Section 03: String Optimization
Context: Currently, OriStr is a 16-byte fat pointer {len: i64, data: *const u8}. Every string, even "" or "x", allocates an RC’d heap buffer. String concatenation always allocates a new buffer and copies both operands. This is wasteful — the median string in real programs is short (< 20 bytes), and concat chains are common (e.g., building output).
Reference implementations:
- Roc
str.zig: 24-byte struct. Strings ≤ 23 bytes inline (high bit of last byte = SSO flag). Heap strings store{ptr, len, capacity}. - Swift
StringObject.swift: 16-byte struct. Strings ≤ 15 bytes inline using a discriminator byte. - C++
std::string(libc++): 24-byte struct. Strings ≤ 22 bytes inline (SSO uses the capacity byte as length).
Depends on: Section 01 (COW primitives).
03.1 Small String Optimization (SSO)
File(s): compiler/ori_rt/src/lib.rs, compiler/ori_llvm/src/codegen/arc_emitter/
SSO stores short strings directly in the struct, avoiding heap allocation entirely. This eliminates RC overhead for the vast majority of strings in real programs.
Design decision — struct layout:
(a) 24-byte struct with 23-byte SSO (recommended — matches Roc):
Heap string:
┌──────────┬──────────┬──────────┐
│ len (i64)│ cap (i64)│data (ptr)│ 24 bytes
└──────────┴──────────┴──────────┘
SSO string (≤ 23 bytes):
┌──────────────────────────┬─────┐
│ string data (23 bytes) │flags│ 24 bytes
└──────────────────────────┴─────┘
↑
high bit = 1 → SSO
low 7 bits = length (0-23)
- Pro: 23 bytes covers the vast majority of strings (identifiers, short messages, numbers)
- Pro: Capacity field enables COW growth for heap strings
- Con: 8 bytes larger than current OriStr (affects stack size, register passing)

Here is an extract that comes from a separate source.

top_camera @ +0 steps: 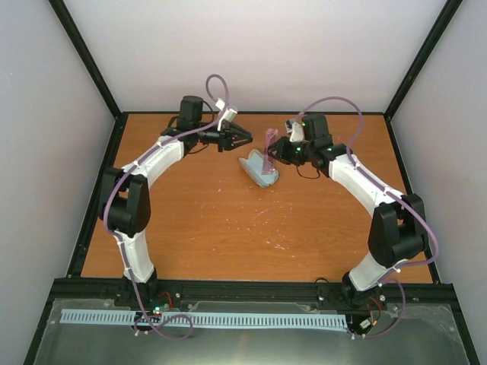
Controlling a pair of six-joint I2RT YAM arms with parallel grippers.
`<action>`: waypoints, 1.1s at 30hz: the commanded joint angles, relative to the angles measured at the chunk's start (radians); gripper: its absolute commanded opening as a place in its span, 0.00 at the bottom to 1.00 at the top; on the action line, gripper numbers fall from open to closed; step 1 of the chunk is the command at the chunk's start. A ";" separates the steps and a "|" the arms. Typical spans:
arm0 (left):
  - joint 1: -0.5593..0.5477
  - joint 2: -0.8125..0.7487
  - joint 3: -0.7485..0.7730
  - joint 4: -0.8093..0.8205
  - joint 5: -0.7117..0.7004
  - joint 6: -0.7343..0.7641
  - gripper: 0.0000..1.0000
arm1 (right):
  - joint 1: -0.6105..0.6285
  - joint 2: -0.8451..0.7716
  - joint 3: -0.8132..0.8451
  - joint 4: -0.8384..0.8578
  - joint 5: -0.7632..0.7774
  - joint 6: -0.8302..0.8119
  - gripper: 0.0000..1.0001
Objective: Organize the sunglasses
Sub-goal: Fold the sunglasses, then move the sunglasses case at the center of the board.
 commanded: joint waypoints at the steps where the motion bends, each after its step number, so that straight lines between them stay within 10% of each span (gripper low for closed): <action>1: 0.079 -0.052 0.015 0.004 -0.072 0.018 0.23 | -0.084 -0.027 -0.064 0.002 0.102 -0.027 0.03; 17: 0.101 0.102 -0.032 -0.466 -0.528 0.357 0.05 | -0.190 0.343 0.213 -0.027 0.034 -0.169 0.03; 33: 0.066 0.430 0.403 -0.652 -0.514 0.316 0.07 | -0.188 0.325 0.190 -0.084 0.061 -0.250 0.03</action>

- Con: Every string operation must check SSO flag
(b) 16-byte struct with 15-byte SSO (Swift-style):
Heap string:
┌──────────┬──────────┐
│ len (i64)│data (ptr)│ 16 bytes
└──────────┴──────────┘
SSO string (≤ 15 bytes):
┌──────────────┬─────┐
│ data (15 B) │flags│ 16 bytes
└──────────────┴─────┘
- Pro: Same size as current OriStr (no ABI change)
- Con: Only 15 bytes of SSO (many common strings are 16-23 bytes)
- Con: No capacity field — COW growth requires realloc guessing
(c) Keep 16-byte, no SSO:
- Pro: Simplest, no layout change
- Con: Every string allocates
Recommended path: Option (a) — 24-byte struct with 23-byte SSO. The extra 8 bytes per string are well worth the elimination of heap allocation for short strings. This is the layout that Roc uses, and their benchmarks show significant wins.
Trade-off: The ABI change (16→24 bytes) affects:
- LLVM codegen (struct type, GEP offsets, return value handling)
- Runtime functions (all
OriStrparameters and return values) - ARC pipeline (string RC strategy must handle SSO)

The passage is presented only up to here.